Essentially my problem is that a function in a library I'm using, (function Foo in this code), requires a pointer to an object (Object* mbar) as a parameter. However, mbar is a private member variable to bar.
Normally, I'd just use a getter and pass by value, but if I pass the pointer, that would give direct access to the resource, which would break encapsulation. Any code could just call the getter and get free reign to modify it.
The next thing I thought was that I could use const pointers because they disallow modifying the resourse they point to, but as far as I could tell, I'd need to modify Foo to accept it, which is impossible as it's a library function.
The final thing I can think of is simply using a friend of Bar to call FoobarFunction, but I've always been told that friend functions are a last resort.
Is there a way to do this without breaking encapsulation in some way?
//Main.cpp
#include "Foobar.h"
int main()
{
Foobar fb;
Bar b;
fb.FoobarFunction(b);
return 0;
}
//Bar.h
#include "Object.h"
class Bar
{
private:
Object* mbar;
};
//Foobar.h
#include "Foo.h"
#include "Bar.h"
class Foobar
{
public:
void FoobarFunction(Bar bar)
{
Foo(bar.mbar);
}
};
You can make the pointer const and then cast it when you pass it to the library function
Foo(const_cast<Object *>(bar.mbar));
This will work if Foo does not try to modify mbar. The cast removes the constness "in name only." Attempting to modify a secretly-const value can lead to Terrible Things.
Even if there was a way to make Bar return a "read-only" pointer, the code sample in your question would still violate encapsulation. This particular flavor of non-encapsulation is called feature envy: the data lives in one object, but another object is doing most of the data manipulation. A more object-oriented approach would be to move the manipulation and the data into the same object.
Obviously, the sample code you've given us is much less complicated than your actual project, so I can't know the most sensible way to restructure your code. Here are a couple of suggestions:
Move the FoobarFunction into Bar:
class Bar
{
private:
Object* mbar;
public:
void FoobarFunction()
{
Foo(mbar);
}
};
Use dependency injection. Initialize mbar before creating Bar, then pass mbar into Bar's constructor.
int main()
{
Object *mbar;
Foobar fb;
Bar b(mbar);
fb.FoobarFunction(mbar);
return 0;
}
In this example, Bar is no longer the "owner" of mbar. The main method creates mbar directly and then passes it to whoever needs it.
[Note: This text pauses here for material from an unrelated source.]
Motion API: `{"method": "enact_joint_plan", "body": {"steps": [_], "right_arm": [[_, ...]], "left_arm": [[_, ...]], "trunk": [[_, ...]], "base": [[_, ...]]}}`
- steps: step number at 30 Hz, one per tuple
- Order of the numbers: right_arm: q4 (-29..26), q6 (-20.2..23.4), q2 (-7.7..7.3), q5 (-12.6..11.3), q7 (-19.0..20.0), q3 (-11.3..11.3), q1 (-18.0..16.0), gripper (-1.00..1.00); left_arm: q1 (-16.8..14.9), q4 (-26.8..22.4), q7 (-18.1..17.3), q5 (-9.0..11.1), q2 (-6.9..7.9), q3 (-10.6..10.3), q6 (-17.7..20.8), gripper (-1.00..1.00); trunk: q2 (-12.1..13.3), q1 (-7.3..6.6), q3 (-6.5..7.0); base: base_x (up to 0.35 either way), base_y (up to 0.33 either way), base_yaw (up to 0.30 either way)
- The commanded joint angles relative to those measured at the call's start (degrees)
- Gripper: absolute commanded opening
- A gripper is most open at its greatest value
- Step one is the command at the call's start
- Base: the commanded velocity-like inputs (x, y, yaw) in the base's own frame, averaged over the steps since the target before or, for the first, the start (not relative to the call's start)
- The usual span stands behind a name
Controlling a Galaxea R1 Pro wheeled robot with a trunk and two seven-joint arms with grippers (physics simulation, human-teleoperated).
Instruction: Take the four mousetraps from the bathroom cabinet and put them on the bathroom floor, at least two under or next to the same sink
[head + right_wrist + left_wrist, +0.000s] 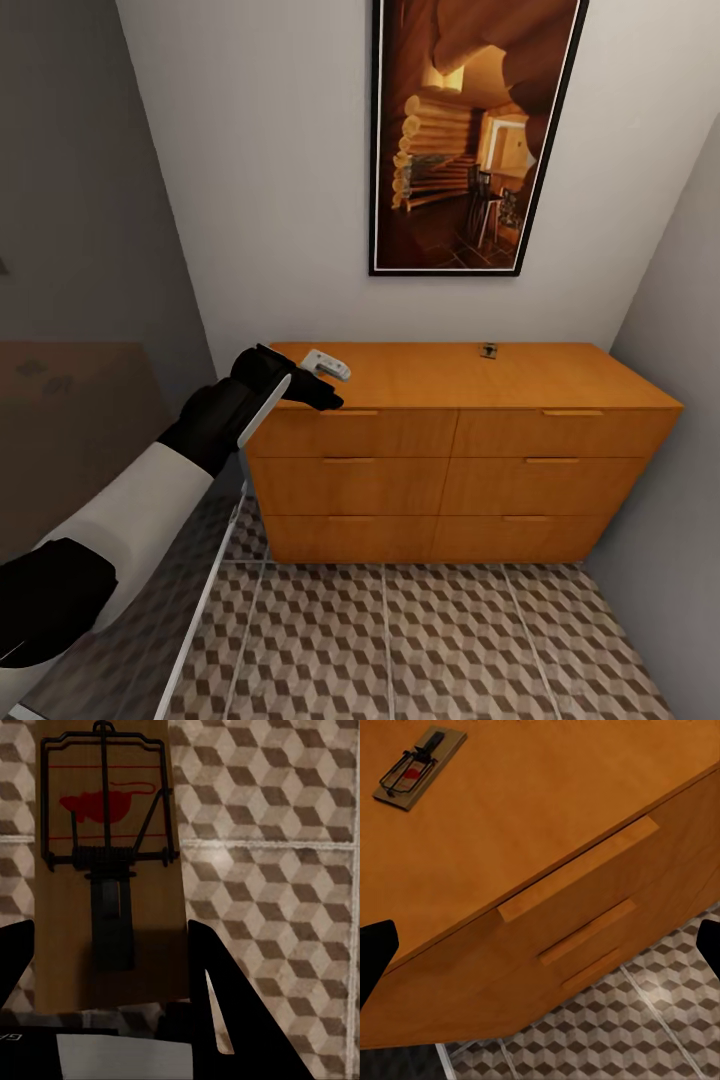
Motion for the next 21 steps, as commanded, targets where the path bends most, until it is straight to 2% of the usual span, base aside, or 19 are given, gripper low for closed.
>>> {"method": "enact_joint_plan", "body": {"steps": [1, 10, 21], "right_arm": [[0.0, 0.0, 0.01, -0.6, 0.2, 0.4, 0.0, -1.0], [0.0, -0.1, 0.05, -0.6, 0.2, 0.4, 0.0, -1.0], [0.0, -0.1, 0.15, -0.6, 0.4, 0.5, 0.0, -1.0]], "left_arm": [[-0.1, 0.0, 0.3, 0.5, 0.06, -0.2, 0.2, 1.0], [-0.1, -0.1, 0.3, 0.6, 0.08, -0.2, 0.2, 1.0], [-0.1, -0.1, 0.3, 0.6, 0.13, -0.2, 0.2, 1.0]], "trunk": [[0.0, 0.0, -0.06], [0.0, 0.0, -0.06], [0.0, 0.0, -0.06]], "base": [[0.0, 0.0, 0.0], [0.038, 0.0, 0.0], [0.241, 0.0, 0.0]]}}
At first glance, this example appears to break the guideline I mentioned earlier (the data and behavior are stored in different objects). However, there is a big difference between the above and creating a getter on Bar. If Bar has a getMBar() method, then anybody in the world can come along and grab mbar and use it for whatever evil purposes they wish. But in the above example, the owner of mbar (main) has complete control over when to give its data to another object/function.
Most object-oriented languages besides C++ don't have a "friend" construct. Based on my own experience, dependency injection is a better way of solving many of the problems that friends were designed to solve.
If the member is private, it's probably private for a reason...
If Bar has to be the only owner of Obj, then it should not expose it, as any other change to Obj might cause Bar to act incorrectly.
Although, if Bar does not have to be the only owner of Obj, you can either put a getter use dependency injection and pass it into Bar from outside, this way you can later pass it to foo
as well.
A solution i think you should avoid is putting a call to foo inside Bar. This might violate the Single Responsibility Principle
I bealive that in this case tough, you can use a friend method. I will refer you to a FAQ claiming that friend is not allways bad for encapsulation.
No! If they're used properly, they enhance encapsulation.
You often need to split a class in half when the two halves will have different numbers of instances or different lifetimes. In these cases, the two halves usually need direct access to each other (the two halves used to be in the same class, so you haven't increased the amount of code that needs direct access to a data structure; you've simply reshuffled the code into two classes instead of one). The safest way to implement this is to make the two halves friends of each other.
If you use friends like just described, you'll keep private things private. People who don't understand this often make naive efforts to avoid using friendship in situations like the above, and often they actually destroy encapsulation. They either use public data (grotesque!), or they make the data accessible between the halves via public get() and set() member functions. Having a public get() and set() member function for a private datum is OK only when the private datum "makes sense" from outside the class (from a user's perspective). In many cases, these get()/set() member functions are almost as bad as public data: they hide (only) the name of the private datum, but they don't hide the existence of the private datum.
Similarly, if you use friend functions as a syntactic variant of a class's public access functions, they don't violate encapsulation any more than a member function violates encapsulation. In other words, a class's friends don't violate the encapsulation barrier: along with the class's member functions, they are the encapsulation barrier.
(Many people think of a friend function as something outside the class. Instead, try thinking of a friend function as part of the class's public interface. A friend function in the class declaration doesn't violate encapsulation any more than a public member function violates encapsulation: both have exactly the same authority with respect to accessing the class's non-public parts.)